Следует сказать, что милетские мыслители, с которых обычно начинается изложение истории философии, вовсе не были философами в том смысле, в каком ими были Пифагор, Парменид, Платон, Аристотель и прочие. Милетцы были учеными-естествоведами и называли свою деятельность ἱστορίη — исследованием природы . В их времена ионийский Милет был крупнейшим «деловым центром» Средиземноморья, а потому и интеллектуальная деятельность милетцев была ориентирована не на метафизику и логику, а на практику. Философия же в собственном смысле слова зародилась на западе греческого мира и была сосредоточена не на естественнонаучных, а на теологических и этических (в том числе политических) вопросах.
Тем не менее, оказалось, что те темы, которые милетцы разбирали в числе других (о первоначале, о природе движения, о единстве сущего), впоследствии заинтересовали философов. Потому все трое – Фалес, Анаксимандр и Анаксимен – с легкой руки Аристотеля были задним числом определены в философы.
Трудно сказать, насколько вопрос первоначала сущего был действительно важен для милетцев – мне думается, для них как для ученых-практиков он был вторичен в сравнении с решением частнонаучных задач. К слову, для философии эта проблема (что есть сущее и откуда оно произошло) является фундаментальной. Иначе говоря, ученый может действовать, не задумываясь о сущности бытия. Философ, напротив, не может обойти стороной эту тему, поскольку без ответа на всеобщие вопросы его дальнейшая деятельность фактически парализована. Но, во всяком случае, милетцы все же задавались вопросом о первоначале – и давали дополняющие друг друга ответы (что и привлекло внимание философов).
Анаксимен замечателен тем, что (сознательно или нет) избежал минусов теорий Фалеса и Анаксимандра и выбрал первоначало, удовлетворяющее требованиям здравого смысла. Его первоначало – ἀήρ άπειρος: бесконечный (неопределенный) воздух – с одной стороны, объясняет проблему движения , а с другой, объясняет разнообразие вещей нашего мира (то есть то, почему предметов в мире так много, и они такие разные). Первоначало Фалеса – вода – неудачно тем, что вода сама по себе неподвижна, а бесконечное и беспредельное Анаксимандра лишено той конечности и определенности, которые свойственны каждой конкретной вещи. Анаксимен с помощью ἀήρ άπειρος , говоря гегелевским языком, снимает недостатки гипотез Фалеса и Анаксимандра.
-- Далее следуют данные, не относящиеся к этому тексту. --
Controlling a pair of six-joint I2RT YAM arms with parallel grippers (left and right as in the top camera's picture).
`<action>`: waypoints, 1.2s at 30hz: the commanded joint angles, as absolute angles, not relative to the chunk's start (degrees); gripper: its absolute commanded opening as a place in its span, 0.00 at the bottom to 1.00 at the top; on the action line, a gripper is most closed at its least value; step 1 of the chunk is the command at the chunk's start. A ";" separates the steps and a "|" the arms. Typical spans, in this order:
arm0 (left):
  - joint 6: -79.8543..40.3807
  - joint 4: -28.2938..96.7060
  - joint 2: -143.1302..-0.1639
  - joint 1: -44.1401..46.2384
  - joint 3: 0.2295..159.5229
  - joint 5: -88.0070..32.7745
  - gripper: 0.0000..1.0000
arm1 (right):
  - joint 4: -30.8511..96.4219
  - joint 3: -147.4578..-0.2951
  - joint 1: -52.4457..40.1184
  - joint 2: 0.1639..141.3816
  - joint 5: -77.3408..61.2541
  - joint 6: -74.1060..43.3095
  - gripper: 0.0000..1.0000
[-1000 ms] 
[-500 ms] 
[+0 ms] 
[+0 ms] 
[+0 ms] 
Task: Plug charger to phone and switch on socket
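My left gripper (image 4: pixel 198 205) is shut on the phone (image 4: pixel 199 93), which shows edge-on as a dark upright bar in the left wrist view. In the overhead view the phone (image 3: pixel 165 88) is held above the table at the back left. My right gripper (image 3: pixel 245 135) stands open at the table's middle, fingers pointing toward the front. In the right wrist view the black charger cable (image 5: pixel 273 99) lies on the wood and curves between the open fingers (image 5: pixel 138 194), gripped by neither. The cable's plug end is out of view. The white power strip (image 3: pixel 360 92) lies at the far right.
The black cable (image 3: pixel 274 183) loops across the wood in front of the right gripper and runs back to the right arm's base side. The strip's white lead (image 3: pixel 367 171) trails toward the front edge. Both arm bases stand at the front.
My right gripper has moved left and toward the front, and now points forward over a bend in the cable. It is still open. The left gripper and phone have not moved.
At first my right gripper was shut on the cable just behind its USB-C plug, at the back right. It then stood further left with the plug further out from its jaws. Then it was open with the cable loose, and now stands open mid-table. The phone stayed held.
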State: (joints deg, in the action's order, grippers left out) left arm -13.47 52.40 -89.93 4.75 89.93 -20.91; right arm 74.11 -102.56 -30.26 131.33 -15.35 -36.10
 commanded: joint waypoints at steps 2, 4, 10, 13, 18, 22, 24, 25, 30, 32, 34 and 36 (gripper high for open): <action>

Во-первых, его воздух подвижен – причем подвижен сам по себе, а вот воду, еще раз скажем, нужно двигать – в ней самой нет никакого движения. Получается, что решение проблемы начала движения устраняется самим фактом введения первоначала, подвижного по своей внутренней сути. Во-вторых, именно благодаря своей подвижности и бесконечности, отдельные «части» воздуха могут сгущаться и разряжаться, становясь огнем, водой и землей. И все эти четыре модуса первоначального воздуха, сосуществуя друг с другом одновременно, могут смешиваться и создавать все остальные вещи.
Таким образом, бесконечный воздух движется – потому что воздуху присуще движение. Он изменяется – потому что изменение является одним из видов движения. Он превращается в остальные три стихии – потому что воздушное пространство бесконечно: так воздух сам для себя создает место для сгущения и разряжения. Изменяясь, он все же остается тождественным себе – потому все вещи, возникающие благодаря движению и превращению воздуха, и отличны от него (первоначального), и сходны с ним (модифицированным). Проще говоря, мы и все вещи вокруг нас отличны от воздуха как такового, но являемся его частями благодаря его же свойству принимать разные формы. Ну а то, что предметный мир так велик и разнообразен, объясняется тем, что воздух бесконечен – его «творческий» потенциал неисчерпаем.
Увы, решение Анаксименом проблемы первоначала, не произвело большого впечатления на философскую традицию. Даже Аристотель, который по своему образу мысли был скорее ученым ионийского (милетского), нежели философом италийского типа, упомянул Анаксимена с несвойственной ему небрежностью. Он лишь написал в «Метафизике», что «Анаксимен же и Диоген считают, что воздух первее воды, и из простых тел преимущественно его принимают за начало» (плюс пару раз упомянул его в частнонаучных сочинениях), то есть даже не сказал о сгущении и разряжении, бесконечности и подвижности воздуха. Дело, по-видимому, в том, что идеалисту Аристотелю милетская физика (как и вся ионийская наука) представлялась ущербной – ведь в ней не было места теологии и телеологии. Для него было принципиально вслед за Платоном отделить материальное от идеального – и лишить материю способности к движению. Более того, у Аристотеля изначальная материя даже лишена бытия. Она способна обрести существование лишь посредством восприятия идей, но сама по себе она не является ничем.